• What you are asked to do
Out of the material that follows, write out exactly the lines from the line with "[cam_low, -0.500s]" to the line with "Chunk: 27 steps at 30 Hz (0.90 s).", both ends included, and no others.

(Beginning of Available data)

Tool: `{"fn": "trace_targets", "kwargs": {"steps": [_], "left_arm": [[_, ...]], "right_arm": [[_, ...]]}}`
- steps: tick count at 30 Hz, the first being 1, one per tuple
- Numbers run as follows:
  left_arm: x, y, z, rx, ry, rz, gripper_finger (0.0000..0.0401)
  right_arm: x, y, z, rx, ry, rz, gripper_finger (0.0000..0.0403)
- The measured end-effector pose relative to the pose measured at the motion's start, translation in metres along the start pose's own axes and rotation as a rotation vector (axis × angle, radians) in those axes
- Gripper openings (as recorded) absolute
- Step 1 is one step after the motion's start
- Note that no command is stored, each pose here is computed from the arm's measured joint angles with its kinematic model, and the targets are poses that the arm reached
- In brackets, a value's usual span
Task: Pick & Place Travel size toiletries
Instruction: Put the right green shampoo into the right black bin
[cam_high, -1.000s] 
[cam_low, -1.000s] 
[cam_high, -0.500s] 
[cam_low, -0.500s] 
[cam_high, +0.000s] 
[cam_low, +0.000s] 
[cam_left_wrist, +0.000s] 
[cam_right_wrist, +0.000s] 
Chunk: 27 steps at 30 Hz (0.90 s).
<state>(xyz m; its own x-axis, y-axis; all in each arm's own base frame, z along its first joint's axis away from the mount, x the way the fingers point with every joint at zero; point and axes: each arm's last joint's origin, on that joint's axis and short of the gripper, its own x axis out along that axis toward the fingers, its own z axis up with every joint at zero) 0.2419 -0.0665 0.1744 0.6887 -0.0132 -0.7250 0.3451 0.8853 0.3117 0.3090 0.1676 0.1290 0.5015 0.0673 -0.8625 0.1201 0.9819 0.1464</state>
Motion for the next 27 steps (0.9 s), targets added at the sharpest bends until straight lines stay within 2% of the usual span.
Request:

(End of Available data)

• Completed task
[cam_low, -0.500s] 
[cam_high, +0.000s] 
[cam_low, +0.000s] 
[cam_left_wrist, +0.000s] 
[cam_right_wrist, +0.000s] 
Chunk: 27 steps at 30 Hz (0.90 s).

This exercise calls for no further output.